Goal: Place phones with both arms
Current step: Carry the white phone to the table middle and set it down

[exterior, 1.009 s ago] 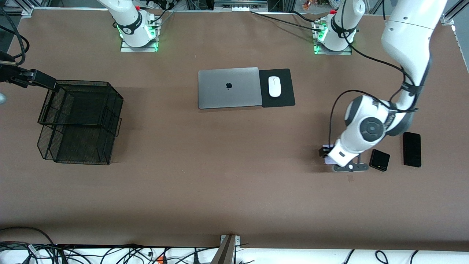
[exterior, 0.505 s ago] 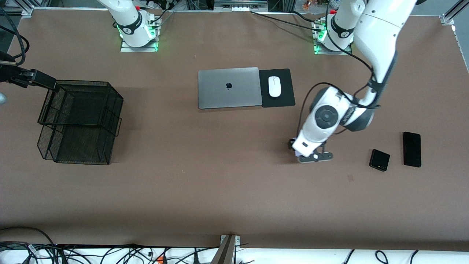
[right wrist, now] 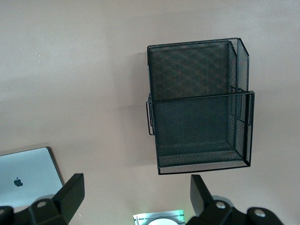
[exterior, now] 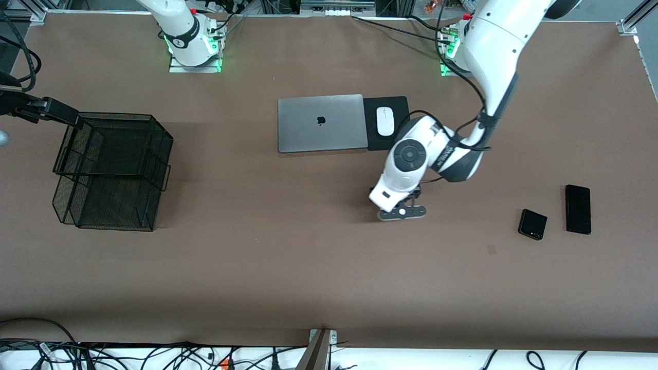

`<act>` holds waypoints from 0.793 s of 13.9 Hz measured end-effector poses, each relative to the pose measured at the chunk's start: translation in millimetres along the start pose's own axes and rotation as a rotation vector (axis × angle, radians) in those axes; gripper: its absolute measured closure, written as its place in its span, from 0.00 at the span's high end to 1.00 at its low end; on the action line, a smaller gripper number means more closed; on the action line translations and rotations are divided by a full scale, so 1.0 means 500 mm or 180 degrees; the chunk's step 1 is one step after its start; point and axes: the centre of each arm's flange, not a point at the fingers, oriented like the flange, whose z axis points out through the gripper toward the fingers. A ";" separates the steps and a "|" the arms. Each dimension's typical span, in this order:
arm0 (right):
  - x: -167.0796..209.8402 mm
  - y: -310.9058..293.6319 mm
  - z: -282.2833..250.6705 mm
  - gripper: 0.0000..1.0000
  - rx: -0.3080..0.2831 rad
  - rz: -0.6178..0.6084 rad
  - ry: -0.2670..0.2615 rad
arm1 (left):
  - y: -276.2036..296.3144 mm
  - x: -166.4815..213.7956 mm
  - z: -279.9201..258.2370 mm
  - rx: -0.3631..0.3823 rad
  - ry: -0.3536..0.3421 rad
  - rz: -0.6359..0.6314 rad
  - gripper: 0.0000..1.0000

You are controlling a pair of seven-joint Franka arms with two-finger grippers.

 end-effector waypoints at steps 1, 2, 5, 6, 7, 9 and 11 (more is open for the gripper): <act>0.000 0.000 0.000 1.00 0.0000 0.0000 0.0000 | 0.040 -0.017 0.001 -0.0059 -0.0023 0.0016 0.85; 0.000 0.000 0.000 1.00 0.0000 0.0000 -0.0001 | 0.080 -0.037 0.005 -0.0104 -0.0049 0.0037 0.85; 0.000 0.000 0.001 1.00 0.0000 0.0000 -0.0002 | 0.171 -0.102 0.030 -0.0113 -0.0099 0.0054 0.85; 0.000 0.000 0.001 1.00 0.0000 0.0000 -0.0002 | 0.186 -0.115 0.040 -0.0105 -0.0115 0.0046 0.85; 0.000 0.000 0.001 1.00 0.0000 0.0000 -0.0002 | 0.195 -0.117 0.044 -0.0112 -0.0115 0.0029 0.85; 0.000 0.000 0.001 1.00 0.0000 0.0000 -0.0003 | 0.206 -0.102 0.042 -0.0161 -0.0082 0.0000 0.85; 0.001 0.000 0.001 1.00 -0.0001 0.0000 -0.0004 | 0.216 -0.085 0.035 -0.0200 -0.0048 -0.0018 0.85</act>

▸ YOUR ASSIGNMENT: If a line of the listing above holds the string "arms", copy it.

▸ EXERCISE RESPONSE:
Goal: Place phones with both arms
`<act>` holds waypoints from 0.793 s of 13.9 Hz measured end-effector poses, each relative to the pose measured at the chunk's start: translation in millimetres along the start pose's own axes and rotation as a rotation vector (axis × angle, radians) in those axes; gripper: its absolute measured closure, written as its place in its span, from 0.00 at the span's high end to 1.00 at its low end; on the action line, a smaller gripper number means more closed; on the action line translations and rotations are divided by a full scale, so 1.0 means 500 mm or 180 degrees; the chunk's step 1 is one step after its start; point and axes: the centre of each arm's flange, not a point at the fingers, oriented like the flange, whose z axis points out through the gripper toward the fingers. A ";" separates the steps and a "|" the arms. Each dimension's typical span, in this order:
You are controlling a pair of seven-joint Franka arms with two-finger grippers.

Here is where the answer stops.